▶ [EXERCISE DESCRIPTION]: The full set of lines below has to be duplicated exactly, with no picture kept.

▶ [PROVIDED DATA]:

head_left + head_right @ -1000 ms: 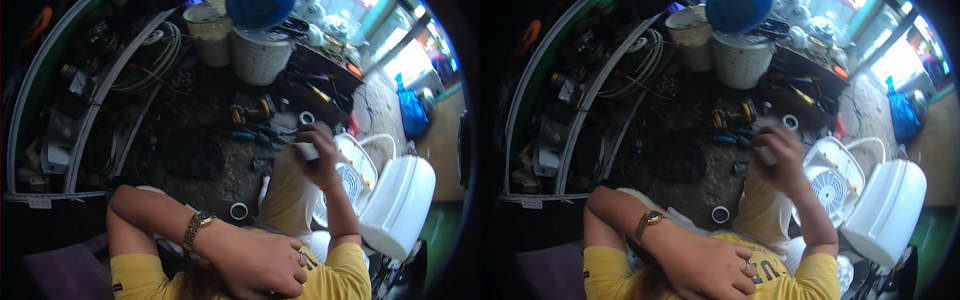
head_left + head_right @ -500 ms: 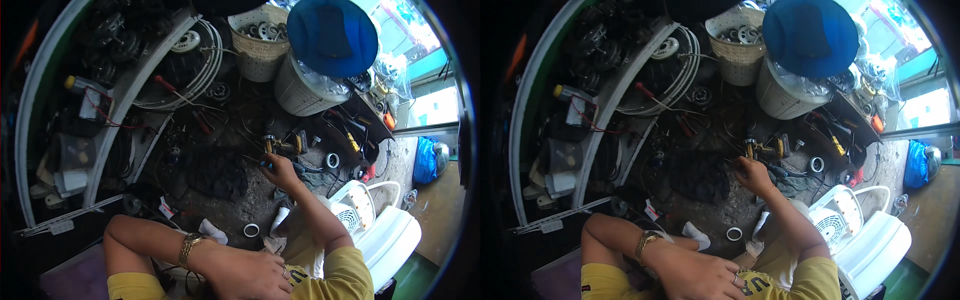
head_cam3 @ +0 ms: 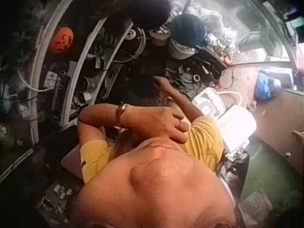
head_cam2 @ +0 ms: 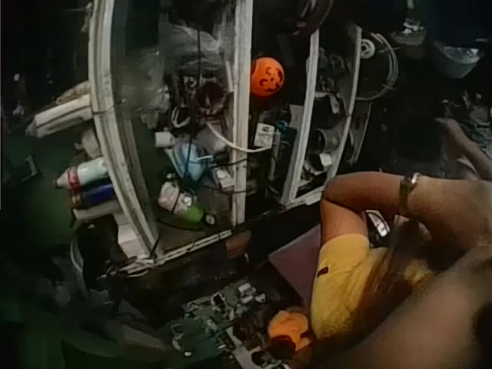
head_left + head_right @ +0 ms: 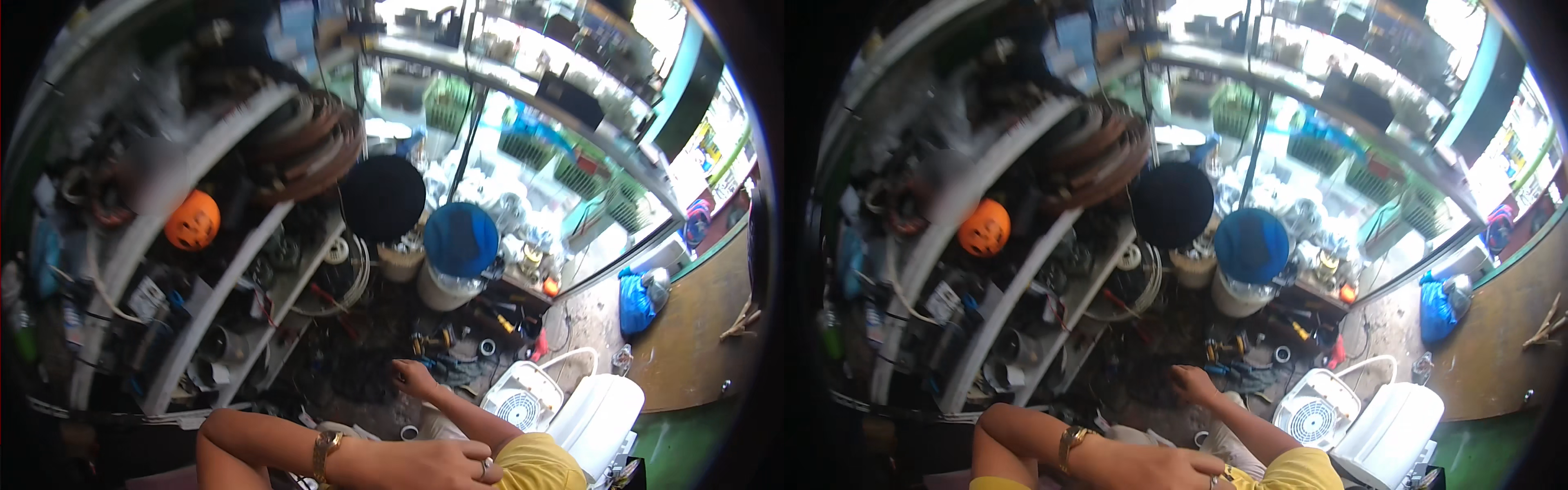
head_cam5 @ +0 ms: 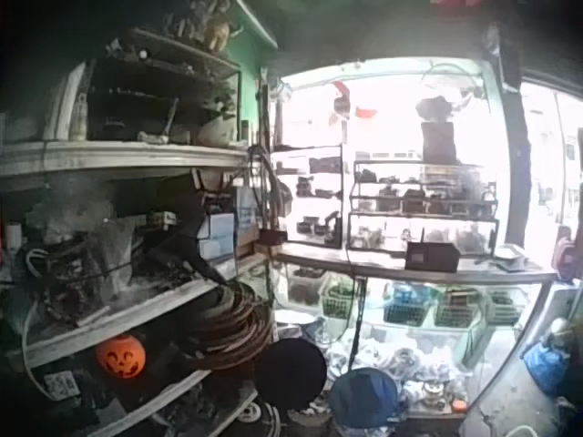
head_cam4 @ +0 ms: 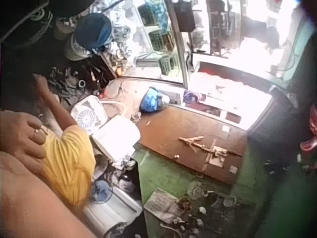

▶ [EXERCISE SOLUTION]:
head_left + head_right @ -1000 ms: 
head_left + head_right @ -500 ms: 
head_cam3 @ +0 ms: 
head_cam2 @ +0 ms: 
head_left + head_right @ +0 ms: 
head_cam5 @ +0 ms: 
head_cam4 @ +0 ms: 

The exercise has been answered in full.